Der Kostenerhebung liege die Beschlagnahme des Fahrzeugs zu Grunde, die rechtmäßig gewesen sei. Der Kläger und die anderen Mitglieder der Wagenburg könnten sich für die Besetzung des Fahnenmastgrundstücks am 3.12.2005 nicht auf ihr Grundrecht auf Versammlungsfreiheit berufen, weil Hauptzweck der Besetzung nicht die Teilhabe an der öffentlichen Meinungsbildung, sondern die Errichtung einer neuen Wagenburg gewesen sei. Die Beschlagnahme sei zum Schutz eines Einzelnen oder des Gemeinwesens gegen eine unmittelbar bevorstehende Störung der öffentlichen Sicherheit sowie zur Beseitigung einer bereits eingetretenen Störung erforderlich gewesen. Die Mitglieder der Wagenburg hätten ihre Fahrzeuge mehrmals auch über längere Zeit auf fremden Grundstücken abgestellt, als Wohnung benutzt und damit gegen eine Vielzahl von Rechtsvorschriften, u. a. des Baurechts und des Straßenrechts, sowie gegen das Eigentumsrecht fremder Grundstückseigentümer verstoßen. Die Beschlagnahme habe der Beseitigung der Störung durch die Besetzung des „Fahnenmastgrundstücks“ gedient; darüber hinaus sei sie auf die Abwehr künftiger Störungen durch erneutes rechtswidriges Abstellen der Wagenburgfahrzeuge an anderer Stelle gerichtet gewesen. Solche künftigen Störungen hätten auch unmittelbar bevorgestanden, weil die „Schattenparker“ offensichtlich über keinen legalen Standplatz verfügt hätten, aber nach eigenem Bekunden um jeden Preis an ihrer alternativen Lebensweise in ihren Fahrzeugen hätten festhalten wollen. Ein Räumungsgebot für das „Fahnenmastgrundstück“ an Stelle der Beschlagnahme sei keine Lösung gewesen, weil aufgrund des vorherigen Verhaltens der „Schattenparker“ zu erwarten gewesen sei, dass sie ihre Fahrzeuge dann an anderer Stelle rechtswidrig zu Wohnzwecken nutzten. Dem Eventualfall der Obdachlosigkeit einzelner Mitglieder der Wagenburg habe die Stadt hinreichend Rechnung getragen und sie unter anderem darauf hingewiesen, dass notfalls eine Unterbringung in einer Obdachlosenunterkunft erfolgen könne.

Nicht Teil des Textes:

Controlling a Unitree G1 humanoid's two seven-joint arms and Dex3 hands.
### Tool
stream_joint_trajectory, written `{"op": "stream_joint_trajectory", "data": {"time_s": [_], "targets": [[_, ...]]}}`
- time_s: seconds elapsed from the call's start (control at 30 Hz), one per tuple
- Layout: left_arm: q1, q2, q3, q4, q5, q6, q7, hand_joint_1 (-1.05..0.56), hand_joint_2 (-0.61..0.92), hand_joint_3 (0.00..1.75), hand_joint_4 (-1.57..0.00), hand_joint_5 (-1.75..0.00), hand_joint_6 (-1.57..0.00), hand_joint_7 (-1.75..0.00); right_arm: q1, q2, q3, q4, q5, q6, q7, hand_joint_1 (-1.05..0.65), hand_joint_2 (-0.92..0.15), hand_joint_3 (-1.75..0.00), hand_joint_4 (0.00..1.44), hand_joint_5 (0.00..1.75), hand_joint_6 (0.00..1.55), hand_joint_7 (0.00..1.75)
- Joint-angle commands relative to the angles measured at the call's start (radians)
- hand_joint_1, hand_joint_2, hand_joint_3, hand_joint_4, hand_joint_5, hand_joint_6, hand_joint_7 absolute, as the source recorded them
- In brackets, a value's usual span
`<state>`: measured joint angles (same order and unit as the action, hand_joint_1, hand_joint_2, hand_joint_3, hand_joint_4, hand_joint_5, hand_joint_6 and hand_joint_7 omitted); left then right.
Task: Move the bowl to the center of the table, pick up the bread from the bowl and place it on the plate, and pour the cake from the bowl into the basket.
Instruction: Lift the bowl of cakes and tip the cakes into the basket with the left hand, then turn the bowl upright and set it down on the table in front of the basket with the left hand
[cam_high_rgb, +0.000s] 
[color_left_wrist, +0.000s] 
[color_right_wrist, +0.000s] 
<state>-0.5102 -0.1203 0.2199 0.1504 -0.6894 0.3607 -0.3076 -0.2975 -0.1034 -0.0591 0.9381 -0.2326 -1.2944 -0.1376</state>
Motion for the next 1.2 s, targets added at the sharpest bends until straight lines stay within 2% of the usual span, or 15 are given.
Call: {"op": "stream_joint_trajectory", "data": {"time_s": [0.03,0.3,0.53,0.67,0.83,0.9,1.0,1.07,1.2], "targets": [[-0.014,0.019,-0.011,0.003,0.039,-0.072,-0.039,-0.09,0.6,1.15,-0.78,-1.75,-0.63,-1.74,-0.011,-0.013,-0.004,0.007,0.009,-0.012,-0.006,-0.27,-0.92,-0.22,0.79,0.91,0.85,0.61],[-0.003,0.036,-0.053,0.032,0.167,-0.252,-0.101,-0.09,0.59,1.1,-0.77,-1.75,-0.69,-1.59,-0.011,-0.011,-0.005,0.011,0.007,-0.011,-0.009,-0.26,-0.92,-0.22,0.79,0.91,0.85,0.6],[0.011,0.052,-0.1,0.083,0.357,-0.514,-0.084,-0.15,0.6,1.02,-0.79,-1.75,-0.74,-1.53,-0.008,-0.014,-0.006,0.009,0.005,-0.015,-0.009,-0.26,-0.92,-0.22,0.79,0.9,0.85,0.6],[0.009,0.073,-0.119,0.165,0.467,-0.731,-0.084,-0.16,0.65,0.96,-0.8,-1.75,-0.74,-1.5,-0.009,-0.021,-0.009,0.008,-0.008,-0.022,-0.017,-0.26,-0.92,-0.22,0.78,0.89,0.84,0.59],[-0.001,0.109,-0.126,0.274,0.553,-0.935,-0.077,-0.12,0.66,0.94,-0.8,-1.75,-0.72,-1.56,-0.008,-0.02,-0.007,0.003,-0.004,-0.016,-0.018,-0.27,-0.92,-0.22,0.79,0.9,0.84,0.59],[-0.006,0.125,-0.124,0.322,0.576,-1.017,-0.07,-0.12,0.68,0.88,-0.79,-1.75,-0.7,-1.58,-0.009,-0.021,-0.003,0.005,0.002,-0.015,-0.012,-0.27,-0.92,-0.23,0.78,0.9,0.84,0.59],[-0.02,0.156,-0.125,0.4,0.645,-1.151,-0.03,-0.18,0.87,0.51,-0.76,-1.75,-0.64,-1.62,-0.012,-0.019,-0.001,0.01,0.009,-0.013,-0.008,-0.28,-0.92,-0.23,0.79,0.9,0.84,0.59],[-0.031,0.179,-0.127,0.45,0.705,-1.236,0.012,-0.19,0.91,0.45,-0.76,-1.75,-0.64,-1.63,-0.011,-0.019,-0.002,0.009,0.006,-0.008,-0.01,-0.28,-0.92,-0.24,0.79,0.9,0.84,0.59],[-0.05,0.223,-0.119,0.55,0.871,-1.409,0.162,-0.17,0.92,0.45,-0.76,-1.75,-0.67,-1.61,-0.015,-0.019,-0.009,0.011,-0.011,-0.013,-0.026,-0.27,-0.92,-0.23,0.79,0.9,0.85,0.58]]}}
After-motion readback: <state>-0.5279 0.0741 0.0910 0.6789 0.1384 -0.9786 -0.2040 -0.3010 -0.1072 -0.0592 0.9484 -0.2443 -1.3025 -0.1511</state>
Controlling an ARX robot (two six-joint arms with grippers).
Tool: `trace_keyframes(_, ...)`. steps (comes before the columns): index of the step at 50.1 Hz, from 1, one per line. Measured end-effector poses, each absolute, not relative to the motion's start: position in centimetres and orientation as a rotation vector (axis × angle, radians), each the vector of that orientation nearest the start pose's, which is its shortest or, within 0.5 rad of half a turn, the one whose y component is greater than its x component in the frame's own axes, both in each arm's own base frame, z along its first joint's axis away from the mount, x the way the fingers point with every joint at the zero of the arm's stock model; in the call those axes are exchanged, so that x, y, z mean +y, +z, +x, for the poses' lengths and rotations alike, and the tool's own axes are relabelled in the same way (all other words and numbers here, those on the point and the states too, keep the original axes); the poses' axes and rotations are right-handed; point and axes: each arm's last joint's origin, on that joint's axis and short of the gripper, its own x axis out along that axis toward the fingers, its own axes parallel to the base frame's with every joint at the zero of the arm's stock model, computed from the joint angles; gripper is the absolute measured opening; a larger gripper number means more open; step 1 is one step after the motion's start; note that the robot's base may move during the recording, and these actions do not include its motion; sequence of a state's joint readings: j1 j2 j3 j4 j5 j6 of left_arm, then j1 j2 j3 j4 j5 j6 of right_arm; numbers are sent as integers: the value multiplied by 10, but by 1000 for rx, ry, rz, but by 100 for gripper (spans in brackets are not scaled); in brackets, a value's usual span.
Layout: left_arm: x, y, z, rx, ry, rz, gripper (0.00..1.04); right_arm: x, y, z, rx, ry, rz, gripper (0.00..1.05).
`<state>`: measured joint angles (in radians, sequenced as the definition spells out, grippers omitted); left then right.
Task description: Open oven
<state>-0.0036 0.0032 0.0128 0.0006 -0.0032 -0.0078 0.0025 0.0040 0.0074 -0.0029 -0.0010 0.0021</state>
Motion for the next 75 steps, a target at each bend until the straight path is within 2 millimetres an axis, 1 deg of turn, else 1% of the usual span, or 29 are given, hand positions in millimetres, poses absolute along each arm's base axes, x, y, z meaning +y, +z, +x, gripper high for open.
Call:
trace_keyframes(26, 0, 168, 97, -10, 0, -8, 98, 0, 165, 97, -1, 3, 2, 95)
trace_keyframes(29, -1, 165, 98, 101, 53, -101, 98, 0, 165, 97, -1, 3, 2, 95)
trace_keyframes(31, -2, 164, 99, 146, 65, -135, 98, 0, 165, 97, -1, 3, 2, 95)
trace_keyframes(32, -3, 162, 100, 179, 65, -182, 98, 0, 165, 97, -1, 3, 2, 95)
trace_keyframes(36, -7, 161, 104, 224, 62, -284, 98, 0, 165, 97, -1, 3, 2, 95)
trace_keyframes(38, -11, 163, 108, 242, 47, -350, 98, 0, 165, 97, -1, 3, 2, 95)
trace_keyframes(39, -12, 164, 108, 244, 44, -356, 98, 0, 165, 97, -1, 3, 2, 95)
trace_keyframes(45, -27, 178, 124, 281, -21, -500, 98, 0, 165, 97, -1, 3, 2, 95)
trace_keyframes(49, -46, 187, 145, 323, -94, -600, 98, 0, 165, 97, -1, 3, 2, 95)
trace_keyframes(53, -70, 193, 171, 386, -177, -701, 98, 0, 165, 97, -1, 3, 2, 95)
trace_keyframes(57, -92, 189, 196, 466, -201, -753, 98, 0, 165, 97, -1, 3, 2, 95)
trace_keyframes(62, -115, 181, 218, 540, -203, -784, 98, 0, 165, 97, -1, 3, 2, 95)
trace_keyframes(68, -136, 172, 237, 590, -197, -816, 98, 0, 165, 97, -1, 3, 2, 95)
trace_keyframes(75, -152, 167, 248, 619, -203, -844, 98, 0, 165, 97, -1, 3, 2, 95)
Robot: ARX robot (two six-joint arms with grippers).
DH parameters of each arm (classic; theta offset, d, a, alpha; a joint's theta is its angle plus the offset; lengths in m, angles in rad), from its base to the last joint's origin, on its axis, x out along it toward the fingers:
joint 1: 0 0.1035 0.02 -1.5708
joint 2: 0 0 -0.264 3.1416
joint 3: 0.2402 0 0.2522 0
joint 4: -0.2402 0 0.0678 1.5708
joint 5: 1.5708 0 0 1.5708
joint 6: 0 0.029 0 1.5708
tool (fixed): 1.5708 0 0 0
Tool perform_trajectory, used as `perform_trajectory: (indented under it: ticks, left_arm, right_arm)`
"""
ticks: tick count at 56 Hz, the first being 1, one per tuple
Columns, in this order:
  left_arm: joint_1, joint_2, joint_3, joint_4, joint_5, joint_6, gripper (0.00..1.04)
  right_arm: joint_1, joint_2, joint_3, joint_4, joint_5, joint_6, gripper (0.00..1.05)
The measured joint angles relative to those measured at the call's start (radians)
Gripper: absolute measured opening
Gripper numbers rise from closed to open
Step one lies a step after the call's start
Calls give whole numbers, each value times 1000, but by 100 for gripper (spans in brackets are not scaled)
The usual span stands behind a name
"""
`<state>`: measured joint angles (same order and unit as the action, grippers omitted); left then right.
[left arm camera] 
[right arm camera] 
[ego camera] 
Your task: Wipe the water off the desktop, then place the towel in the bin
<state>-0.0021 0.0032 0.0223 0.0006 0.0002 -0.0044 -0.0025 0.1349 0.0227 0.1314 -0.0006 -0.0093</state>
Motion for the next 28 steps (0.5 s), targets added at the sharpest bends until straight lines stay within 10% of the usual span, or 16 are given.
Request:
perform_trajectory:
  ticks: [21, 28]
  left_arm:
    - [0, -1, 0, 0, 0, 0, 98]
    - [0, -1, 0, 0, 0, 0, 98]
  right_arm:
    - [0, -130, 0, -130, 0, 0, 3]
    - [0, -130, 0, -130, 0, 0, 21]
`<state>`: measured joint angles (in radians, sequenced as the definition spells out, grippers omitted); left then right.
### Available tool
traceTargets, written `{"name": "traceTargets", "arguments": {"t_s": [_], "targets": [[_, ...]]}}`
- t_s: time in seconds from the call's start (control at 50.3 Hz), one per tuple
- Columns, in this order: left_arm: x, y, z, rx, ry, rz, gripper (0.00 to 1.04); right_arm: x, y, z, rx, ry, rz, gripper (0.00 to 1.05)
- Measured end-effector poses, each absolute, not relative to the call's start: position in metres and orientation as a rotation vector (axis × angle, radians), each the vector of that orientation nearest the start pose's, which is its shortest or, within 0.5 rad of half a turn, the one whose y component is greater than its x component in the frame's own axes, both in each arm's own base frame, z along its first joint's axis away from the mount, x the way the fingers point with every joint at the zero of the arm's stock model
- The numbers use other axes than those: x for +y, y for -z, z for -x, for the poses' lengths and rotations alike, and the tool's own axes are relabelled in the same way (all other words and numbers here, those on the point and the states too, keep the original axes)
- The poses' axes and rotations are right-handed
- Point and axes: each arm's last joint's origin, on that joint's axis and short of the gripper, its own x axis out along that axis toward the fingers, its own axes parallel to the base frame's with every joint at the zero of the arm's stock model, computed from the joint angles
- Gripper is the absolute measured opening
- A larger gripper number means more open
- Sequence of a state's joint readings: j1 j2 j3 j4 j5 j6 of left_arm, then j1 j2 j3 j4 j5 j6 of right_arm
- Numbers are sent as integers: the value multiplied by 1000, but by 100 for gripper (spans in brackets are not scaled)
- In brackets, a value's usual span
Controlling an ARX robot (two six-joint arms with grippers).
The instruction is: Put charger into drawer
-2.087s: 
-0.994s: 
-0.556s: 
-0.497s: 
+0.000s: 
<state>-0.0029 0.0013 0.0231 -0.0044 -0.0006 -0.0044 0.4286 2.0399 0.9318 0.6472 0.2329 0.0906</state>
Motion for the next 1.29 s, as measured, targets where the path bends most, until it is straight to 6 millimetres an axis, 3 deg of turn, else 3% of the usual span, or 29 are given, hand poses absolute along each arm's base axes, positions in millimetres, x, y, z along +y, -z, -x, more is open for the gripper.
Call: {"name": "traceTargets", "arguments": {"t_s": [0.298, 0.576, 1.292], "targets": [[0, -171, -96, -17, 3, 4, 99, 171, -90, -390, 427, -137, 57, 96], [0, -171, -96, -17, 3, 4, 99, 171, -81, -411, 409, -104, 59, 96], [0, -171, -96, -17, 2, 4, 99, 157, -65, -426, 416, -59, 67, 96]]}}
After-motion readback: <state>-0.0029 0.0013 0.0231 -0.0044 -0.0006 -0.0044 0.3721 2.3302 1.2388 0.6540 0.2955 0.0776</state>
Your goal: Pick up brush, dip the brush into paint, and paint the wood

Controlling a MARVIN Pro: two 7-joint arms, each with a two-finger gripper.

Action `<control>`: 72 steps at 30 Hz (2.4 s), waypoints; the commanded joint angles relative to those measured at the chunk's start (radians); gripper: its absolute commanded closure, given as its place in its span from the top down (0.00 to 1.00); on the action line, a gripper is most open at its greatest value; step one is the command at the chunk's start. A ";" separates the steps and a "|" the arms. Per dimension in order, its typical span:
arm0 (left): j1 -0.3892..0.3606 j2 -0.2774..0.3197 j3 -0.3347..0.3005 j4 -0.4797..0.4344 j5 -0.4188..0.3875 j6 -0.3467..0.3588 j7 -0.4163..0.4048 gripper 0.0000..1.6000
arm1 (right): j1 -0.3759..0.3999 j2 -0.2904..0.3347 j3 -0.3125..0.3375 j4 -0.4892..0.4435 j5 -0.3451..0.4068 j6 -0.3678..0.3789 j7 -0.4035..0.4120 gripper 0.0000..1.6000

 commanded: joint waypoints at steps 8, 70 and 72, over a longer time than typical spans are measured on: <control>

Die Höhe der geltend gemachten Kosten sei nicht zu beanstanden; Anhaltspunkte für ein Überschreiten der verkehrsüblichen Preise bestünden nicht. Die Klage habe allein insoweit Erfolg, als sie sich auch gegen den Widerspruchsbescheid des Regierungspräsidiums Freiburg richte; dieser sei rechtswidrig, weil nicht das Regierungspräsidium, sondern die Stadt selbst für die Widerspruchsentscheidung zuständig gewesen sei.

Das Urteil ist noch nicht rechtskräftig. Die Beteiligten können innerhalb eines Monats Berufung zum Verwaltungsgerichtshof Baden-Württemberg einlegen.